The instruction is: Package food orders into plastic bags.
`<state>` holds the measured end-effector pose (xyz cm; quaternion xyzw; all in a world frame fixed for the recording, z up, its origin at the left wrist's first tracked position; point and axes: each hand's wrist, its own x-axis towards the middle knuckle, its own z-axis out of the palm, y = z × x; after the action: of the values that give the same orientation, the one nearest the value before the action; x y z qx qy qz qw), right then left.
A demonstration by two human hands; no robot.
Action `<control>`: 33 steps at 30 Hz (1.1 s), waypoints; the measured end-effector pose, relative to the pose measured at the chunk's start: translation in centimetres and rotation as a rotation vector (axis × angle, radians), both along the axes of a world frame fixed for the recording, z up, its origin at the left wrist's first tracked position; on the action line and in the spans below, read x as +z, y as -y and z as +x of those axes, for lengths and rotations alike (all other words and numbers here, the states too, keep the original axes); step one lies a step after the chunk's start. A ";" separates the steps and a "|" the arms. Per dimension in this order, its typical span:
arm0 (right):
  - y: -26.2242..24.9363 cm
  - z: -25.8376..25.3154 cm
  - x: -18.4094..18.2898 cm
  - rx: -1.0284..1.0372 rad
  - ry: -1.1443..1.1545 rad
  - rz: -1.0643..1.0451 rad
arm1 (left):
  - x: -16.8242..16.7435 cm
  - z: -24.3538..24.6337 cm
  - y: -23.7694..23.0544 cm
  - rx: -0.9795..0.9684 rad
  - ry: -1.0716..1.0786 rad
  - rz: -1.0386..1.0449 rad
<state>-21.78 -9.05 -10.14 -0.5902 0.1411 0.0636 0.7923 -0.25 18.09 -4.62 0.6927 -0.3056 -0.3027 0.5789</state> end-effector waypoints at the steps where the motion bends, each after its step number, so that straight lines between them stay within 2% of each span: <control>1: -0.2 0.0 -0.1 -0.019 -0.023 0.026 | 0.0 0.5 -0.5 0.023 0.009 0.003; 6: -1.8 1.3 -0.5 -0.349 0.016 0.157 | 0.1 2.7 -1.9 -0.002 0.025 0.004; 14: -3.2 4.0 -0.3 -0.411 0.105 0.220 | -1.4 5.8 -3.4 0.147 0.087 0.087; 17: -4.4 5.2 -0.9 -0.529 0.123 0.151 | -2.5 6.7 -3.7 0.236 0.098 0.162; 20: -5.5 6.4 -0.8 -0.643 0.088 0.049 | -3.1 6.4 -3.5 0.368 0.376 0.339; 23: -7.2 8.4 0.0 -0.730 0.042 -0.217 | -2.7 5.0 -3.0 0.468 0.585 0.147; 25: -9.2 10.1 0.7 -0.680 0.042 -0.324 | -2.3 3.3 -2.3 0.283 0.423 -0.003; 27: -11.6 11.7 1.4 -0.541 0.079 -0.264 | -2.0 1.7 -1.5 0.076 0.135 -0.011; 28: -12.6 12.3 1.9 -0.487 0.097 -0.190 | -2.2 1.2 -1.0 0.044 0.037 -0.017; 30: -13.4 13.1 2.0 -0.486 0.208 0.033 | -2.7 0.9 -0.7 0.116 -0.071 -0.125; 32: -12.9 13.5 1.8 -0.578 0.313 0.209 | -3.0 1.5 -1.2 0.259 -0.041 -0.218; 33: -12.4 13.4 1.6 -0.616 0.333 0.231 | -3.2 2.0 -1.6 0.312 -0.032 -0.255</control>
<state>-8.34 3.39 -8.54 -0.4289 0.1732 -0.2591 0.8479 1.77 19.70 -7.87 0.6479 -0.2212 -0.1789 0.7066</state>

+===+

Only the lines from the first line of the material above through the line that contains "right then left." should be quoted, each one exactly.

■ **Answer to this problem**
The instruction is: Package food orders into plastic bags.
`<state>` holds the measured end-effector pose (xyz cm; quaternion xyzw; all in a world frame fixed for the recording, z up, its origin at the left wrist's first tracked position; point and axes: each hand's wrist, its own x-axis towards the middle knuckle, its own z-axis out of the palm, y = z × x; after the action: of the values that give the same orientation, the one nearest the value before the action; x y z qx qy qz qw), right then left.

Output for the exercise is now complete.